= Saladoid =

Pre-Columbian indigenous culture of territory in present-day Venezuela

The Saladoid culture is a pre-Columbian Indigenous culture of territory in present-day Venezuela and the Caribbean that flourished from 500 BCE to 545 CE. Concentrated along the lowlands of the Orinoco River, the people migrated by sea to the Lesser Antilles, and then to Puerto Rico.

==Name==
This cultural classification comes from adding the suffix "oid" to the sites where these unique pottery styles were first recognised; thus the name Saladoid, from name of the modern settlement of Saladero, is used by archaeologists to identify the peoples of the early ceramic age.

==Chronology==
The Saladoid period includes four subcultures, defined by ceramic styles.
- Hacienda Grande culture (250 BCE–300 CE)
- Cuevas culture (400–600 CE)
- Prosperity culture (1–300 CE)
- Coral Bay-Longford culture (350–550 CE)

==Migrations==
This culture is thought to have originated at the lower Orinoco River near the modern settlements of Saladero and Barrancas in Venezuela. Seafaring people from the lowland region of the Orinoco River migrated into and established settlements in the Lesser Antilles, Puerto Rico, and Hispaniola. They displaced the pre-ceramic Ortoiroid culture. As a horticultural people, they initially occupied wetter and more fertile islands that could best support agriculture. It is believed that they spoke an Arawakan language.

Between 500 and 280 BCE, they migrated to the Lesser Antilles and Puerto Rico, eventually making up a large portion of what was to become a single Caribbean culture. In Puerto Rico, evidence of their historic settlements is found mainly in the western part of the island.
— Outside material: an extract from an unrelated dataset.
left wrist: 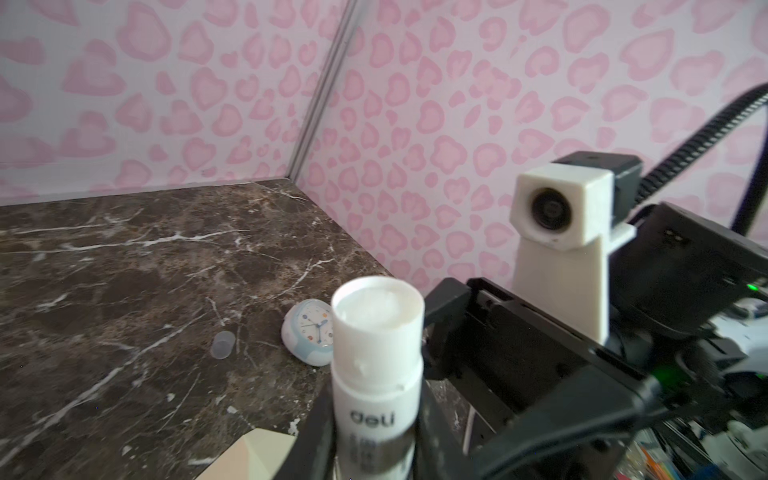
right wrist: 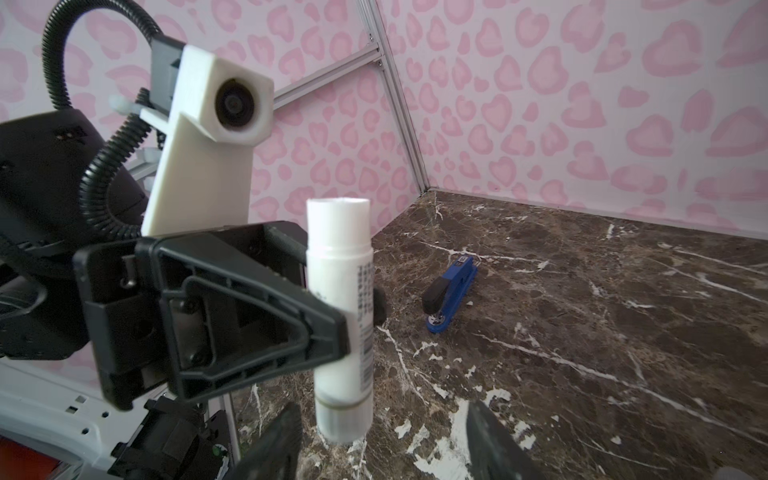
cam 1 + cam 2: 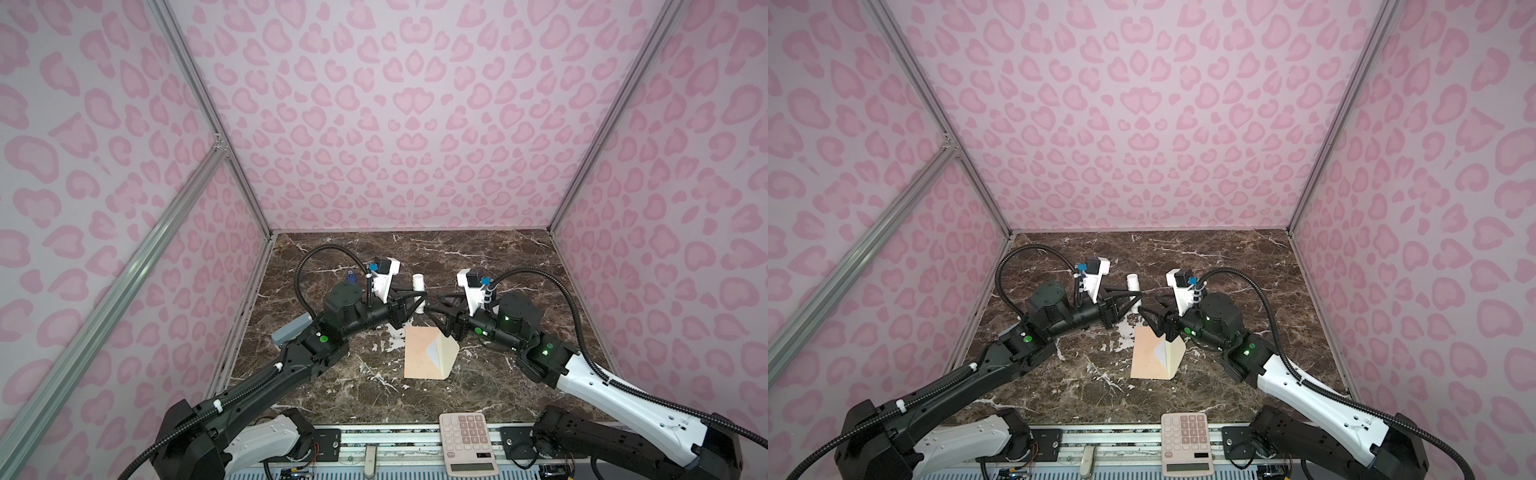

In Sint Eustatius broken pottery, bone, coral, stone, shell tools, and remains of malocas were found at the Golden Rock archaeological site.

==Culture==
Saladoid people are characterized by agriculture, ceramic production, and sedentary settlements. Their unique and highly decorated pottery has enabled archaeologists to recognize their sites and to determine their places of origin. Saladoid ceramics include zoomorphic effigy vessels, incense burners, platters, trays, jars, bowls with strap handles, and bell-shaped containers. The red pottery was painted with white, orange, and black slips.

Distinctive Saladoid artifacts are stone pendants shaped like raptors from South America. These were made from a range of exotic materials, including such as carnelian, turquoise, lapis lazuli, amethyst, crystal quartz, jasper-chalcedony, and fossilized wood. These were traded through the Great and Lesser Antilles and the South American mainland until 600 CE.

==Decline==
The Saladoide were displaced by the Barrancoid people in the West Indies. In many regions, they disappeared by approximately 700 CE.